No matter how fast CRC32 is, you still have to transfer the data from disk to cpu. I suspect reading the entire db would introduce unacceptable latency & i/o strain in many usecases for sqlite.
Pages?. Postgres does that apparently if enabled. And when a page is read, it is already read… The server just checks the checksum. Only overhead should be recalculating the checksum and validating it.
Now, in case a bit flips somewhere you do not touch often, it would probably keep chugging along without noticing that. Which kind of makes sense?
All of it. With a checksums-of-checksums scheme like a Merkele tree, you can effectively and efficiently checksum all the data and keep incremental changes cheap. You only need to update the checksums of the data blocks you touched and their ancestor nodes in the tree.

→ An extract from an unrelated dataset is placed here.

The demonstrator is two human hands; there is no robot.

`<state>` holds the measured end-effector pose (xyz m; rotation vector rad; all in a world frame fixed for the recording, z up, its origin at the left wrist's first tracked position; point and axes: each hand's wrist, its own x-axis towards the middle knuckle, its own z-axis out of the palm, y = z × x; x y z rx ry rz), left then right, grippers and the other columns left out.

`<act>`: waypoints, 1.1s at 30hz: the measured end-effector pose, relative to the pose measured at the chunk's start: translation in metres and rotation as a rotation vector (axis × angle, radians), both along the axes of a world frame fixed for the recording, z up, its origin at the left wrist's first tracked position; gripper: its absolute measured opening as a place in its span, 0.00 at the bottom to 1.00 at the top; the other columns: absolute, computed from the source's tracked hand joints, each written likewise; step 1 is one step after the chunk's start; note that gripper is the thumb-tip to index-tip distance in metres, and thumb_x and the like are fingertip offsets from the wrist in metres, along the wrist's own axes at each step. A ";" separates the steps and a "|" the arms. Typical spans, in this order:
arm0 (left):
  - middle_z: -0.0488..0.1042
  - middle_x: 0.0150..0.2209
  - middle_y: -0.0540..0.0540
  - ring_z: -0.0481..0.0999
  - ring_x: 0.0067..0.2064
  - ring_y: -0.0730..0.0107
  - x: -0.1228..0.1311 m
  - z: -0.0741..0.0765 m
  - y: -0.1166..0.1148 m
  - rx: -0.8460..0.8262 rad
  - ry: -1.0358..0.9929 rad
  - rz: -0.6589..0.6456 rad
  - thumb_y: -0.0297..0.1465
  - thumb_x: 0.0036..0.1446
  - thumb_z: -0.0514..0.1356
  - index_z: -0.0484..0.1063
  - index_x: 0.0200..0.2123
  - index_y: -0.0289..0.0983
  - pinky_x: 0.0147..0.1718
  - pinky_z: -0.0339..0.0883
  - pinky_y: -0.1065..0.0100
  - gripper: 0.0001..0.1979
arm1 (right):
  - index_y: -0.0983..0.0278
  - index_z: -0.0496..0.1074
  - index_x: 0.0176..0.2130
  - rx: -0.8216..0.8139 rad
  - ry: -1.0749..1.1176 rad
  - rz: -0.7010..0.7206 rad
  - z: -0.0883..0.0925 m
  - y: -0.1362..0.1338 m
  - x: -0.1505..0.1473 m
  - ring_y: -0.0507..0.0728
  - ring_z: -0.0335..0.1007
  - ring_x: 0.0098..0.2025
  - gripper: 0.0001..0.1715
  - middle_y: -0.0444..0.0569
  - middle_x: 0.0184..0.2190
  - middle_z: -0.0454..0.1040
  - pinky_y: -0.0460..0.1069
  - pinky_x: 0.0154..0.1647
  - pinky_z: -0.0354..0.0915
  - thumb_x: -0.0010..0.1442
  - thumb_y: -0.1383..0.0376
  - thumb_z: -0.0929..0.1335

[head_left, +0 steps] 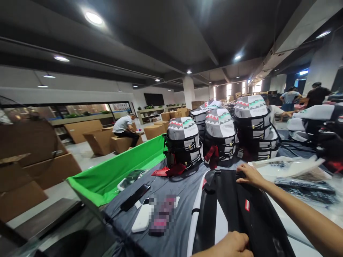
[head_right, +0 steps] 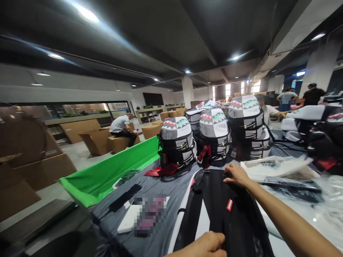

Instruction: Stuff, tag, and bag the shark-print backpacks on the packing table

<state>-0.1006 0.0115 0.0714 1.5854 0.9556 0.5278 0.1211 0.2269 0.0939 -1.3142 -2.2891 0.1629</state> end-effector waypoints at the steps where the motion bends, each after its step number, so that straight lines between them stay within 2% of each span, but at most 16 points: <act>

I use sqlite for some "logging-like" thing a lot, the file is in the ~1.5GB range and growing, and every minute some data is logged to it. Having to read 1.5GB of data from the disk every minute, to add a (few times) timestamp and one 64 bit number to that data seems pointless.
If you already know the checksum for some huge chunk of the message then you don't need to recompute it to append some data and get a new checksum (at least for CRC). On the read side you would want to have checksums at whatever granularity you want to be able to read but for a larger combined CRC checksum you don't need to ever reread data to append or prepend to it.
No matter how fast CRC32 is, you still have to transfer the data from disk to cpu. I suspect reading the entire db would introduce unacceptable latency & i/o strain in many usecases for sqlite.